═══ DATASET SECTION ═══

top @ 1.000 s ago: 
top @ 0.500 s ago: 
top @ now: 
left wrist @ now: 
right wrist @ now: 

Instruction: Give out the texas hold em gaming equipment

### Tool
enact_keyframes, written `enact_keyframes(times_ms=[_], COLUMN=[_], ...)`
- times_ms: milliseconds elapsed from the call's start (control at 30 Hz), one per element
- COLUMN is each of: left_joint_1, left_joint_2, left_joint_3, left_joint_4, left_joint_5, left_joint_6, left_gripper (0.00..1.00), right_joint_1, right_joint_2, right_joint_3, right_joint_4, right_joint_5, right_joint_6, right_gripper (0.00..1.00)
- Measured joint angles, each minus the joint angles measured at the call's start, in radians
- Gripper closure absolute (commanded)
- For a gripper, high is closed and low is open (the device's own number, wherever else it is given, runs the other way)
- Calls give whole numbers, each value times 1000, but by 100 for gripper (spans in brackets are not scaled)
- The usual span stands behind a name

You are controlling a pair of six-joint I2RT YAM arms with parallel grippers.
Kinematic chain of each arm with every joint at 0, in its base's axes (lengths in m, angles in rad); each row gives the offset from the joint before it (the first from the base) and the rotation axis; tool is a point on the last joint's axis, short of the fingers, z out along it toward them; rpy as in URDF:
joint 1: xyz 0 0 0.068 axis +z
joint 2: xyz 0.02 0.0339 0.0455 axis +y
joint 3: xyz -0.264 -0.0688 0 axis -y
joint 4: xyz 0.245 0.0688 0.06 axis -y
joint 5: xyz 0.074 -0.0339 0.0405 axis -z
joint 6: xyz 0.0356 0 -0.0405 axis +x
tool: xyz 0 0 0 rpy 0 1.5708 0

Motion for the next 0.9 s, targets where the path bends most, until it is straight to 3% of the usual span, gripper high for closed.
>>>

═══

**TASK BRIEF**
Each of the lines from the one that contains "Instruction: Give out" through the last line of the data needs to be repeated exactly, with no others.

**ANSWER FOR THIS EXERCISE**
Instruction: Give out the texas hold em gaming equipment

### Tool
enact_keyframes, written `enact_keyframes(times_ms=[_], COLUMN=[_], ...)`
- times_ms: milliseconds elapsed from the call's start (control at 30 Hz), one per element
- COLUMN is each of: left_joint_1, left_joint_2, left_joint_3, left_joint_4, left_joint_5, left_joint_6, left_gripper (0.00..1.00), right_joint_1, right_joint_2, right_joint_3, right_joint_4, right_joint_5, right_joint_6, right_gripper (0.00..1.00)
- Measured joint angles, each minus the joint angles measured at the call's start, in radians
- Gripper closure absolute (commanded)
- For a gripper, high is closed and low is open (the device's own number, wherever else it is given, runs the other way)
- Calls give whole numbers, each value times 1000, but by 100 for gripper (spans in brackets are not scaled)
- The usual span stands behind a name

You are controlling a pair of six-joint I2RT YAM arms with parallel grippers.
Kinematic chain of each arm with every joint at 0, in its base's axes (lengths in m, angles in rad); each row gives the offset from the joint before it (the first from the base) and the rotation axis; tool is a point on the last joint's axis, short of the fingers, z out along it toward them; rpy as in URDF:
joint 1: xyz 0 0 0.068 axis +z
joint 2: xyz 0.02 0.0339 0.0455 axis +y
joint 3: xyz -0.264 -0.0688 0 axis -y
joint 4: xyz 0.245 0.0688 0.06 axis -y
joint 5: xyz 0.074 -0.0339 0.0405 axis -z
joint 6: xyz 0.0356 0 -0.0405 axis +x
tool: xyz 0 0 0 rpy 0 1.5708 0

Motion for the next 0.9 s, targets where the path bends most, until it is straight to 3% of the usual span, gripper high for closed.
>>>

Nothing else is required to finish the exercise.